TASK DETAILS: I need every line of the material below that includes the string "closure".

INPUT RECORDS:
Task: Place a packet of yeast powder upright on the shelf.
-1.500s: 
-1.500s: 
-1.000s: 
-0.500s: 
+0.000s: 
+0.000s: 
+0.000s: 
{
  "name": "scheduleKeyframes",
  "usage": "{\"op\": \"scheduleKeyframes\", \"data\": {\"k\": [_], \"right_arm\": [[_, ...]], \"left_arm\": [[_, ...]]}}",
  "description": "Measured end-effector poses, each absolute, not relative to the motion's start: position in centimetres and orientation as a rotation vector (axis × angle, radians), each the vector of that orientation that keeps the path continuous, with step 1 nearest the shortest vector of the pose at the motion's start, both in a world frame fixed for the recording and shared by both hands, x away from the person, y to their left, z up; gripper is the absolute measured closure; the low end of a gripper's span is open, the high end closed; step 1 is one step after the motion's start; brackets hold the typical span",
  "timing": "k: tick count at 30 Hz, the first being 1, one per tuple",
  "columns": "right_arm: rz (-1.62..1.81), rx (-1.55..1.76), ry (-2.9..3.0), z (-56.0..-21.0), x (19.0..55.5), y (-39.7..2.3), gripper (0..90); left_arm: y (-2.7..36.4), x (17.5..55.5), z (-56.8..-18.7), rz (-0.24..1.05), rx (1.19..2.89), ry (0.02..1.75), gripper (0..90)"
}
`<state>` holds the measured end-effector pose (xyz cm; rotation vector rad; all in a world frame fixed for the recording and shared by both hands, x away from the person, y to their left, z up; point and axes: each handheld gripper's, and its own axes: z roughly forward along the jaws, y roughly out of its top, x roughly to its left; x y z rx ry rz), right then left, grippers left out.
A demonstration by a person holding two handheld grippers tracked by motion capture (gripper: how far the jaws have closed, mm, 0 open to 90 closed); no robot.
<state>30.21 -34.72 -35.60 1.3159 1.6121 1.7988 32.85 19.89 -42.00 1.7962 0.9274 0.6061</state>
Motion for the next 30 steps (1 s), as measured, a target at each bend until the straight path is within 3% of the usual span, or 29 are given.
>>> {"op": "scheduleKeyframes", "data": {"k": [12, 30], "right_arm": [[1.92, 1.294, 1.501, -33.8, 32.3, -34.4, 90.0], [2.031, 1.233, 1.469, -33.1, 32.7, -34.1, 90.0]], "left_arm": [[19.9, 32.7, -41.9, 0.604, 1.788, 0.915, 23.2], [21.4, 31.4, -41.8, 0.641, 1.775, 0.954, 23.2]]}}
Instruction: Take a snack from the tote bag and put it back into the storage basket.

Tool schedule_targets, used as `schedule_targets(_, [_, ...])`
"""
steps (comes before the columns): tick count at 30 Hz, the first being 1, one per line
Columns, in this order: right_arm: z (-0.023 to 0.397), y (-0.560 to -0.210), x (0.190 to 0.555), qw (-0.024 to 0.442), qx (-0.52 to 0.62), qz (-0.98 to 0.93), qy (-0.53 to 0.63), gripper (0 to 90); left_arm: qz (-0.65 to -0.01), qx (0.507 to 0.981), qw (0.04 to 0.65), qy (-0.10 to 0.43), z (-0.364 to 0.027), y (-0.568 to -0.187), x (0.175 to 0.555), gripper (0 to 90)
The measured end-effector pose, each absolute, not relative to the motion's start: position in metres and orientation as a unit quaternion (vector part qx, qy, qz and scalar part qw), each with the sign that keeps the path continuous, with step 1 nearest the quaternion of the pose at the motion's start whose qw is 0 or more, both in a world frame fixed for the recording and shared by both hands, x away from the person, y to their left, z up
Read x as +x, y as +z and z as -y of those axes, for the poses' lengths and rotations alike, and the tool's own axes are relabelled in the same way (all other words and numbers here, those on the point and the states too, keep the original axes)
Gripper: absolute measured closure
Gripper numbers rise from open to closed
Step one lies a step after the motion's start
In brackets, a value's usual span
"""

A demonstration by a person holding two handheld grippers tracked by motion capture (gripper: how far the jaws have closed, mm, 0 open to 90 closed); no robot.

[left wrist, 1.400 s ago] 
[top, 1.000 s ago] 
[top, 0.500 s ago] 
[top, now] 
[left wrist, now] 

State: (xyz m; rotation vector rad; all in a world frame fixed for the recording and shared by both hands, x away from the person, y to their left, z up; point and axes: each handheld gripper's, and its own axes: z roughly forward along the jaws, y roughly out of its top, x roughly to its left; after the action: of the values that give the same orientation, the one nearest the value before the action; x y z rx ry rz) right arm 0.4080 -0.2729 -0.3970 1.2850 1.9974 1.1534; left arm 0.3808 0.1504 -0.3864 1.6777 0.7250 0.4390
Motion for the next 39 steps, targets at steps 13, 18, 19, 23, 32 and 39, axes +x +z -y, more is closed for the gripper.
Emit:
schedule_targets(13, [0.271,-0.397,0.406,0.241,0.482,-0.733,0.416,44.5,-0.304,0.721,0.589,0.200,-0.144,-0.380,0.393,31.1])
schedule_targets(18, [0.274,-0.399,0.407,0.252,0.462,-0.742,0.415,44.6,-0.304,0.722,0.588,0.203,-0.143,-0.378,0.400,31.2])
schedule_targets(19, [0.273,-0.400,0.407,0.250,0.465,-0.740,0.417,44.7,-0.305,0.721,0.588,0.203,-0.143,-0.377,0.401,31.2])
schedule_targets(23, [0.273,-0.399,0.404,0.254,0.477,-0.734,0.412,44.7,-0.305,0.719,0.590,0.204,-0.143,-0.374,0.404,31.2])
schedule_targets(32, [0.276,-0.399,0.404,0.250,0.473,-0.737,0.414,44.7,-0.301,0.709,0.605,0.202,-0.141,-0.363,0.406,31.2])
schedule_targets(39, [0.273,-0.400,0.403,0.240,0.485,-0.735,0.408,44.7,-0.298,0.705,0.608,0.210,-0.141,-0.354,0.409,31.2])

EXERCISE OUTPUT:
  "description": "Measured end-effector poses, each absolute, not relative to the motion's start: position in centimetres and orientation as a rotation vector (axis × angle, radians), each the vector of that orientation that keeps the path continuous, with step 1 nearest the shortest vector of the pose at the motion's start, both in a world frame fixed for the recording and shared by both hands, x away from the person, y to their left, z up; gripper is the absolute measured closure; the low end of a gripper's span is open, the high end closed; step 1 is one step after the motion's start; brackets hold the typical span",
Gripper: absolute measured closure

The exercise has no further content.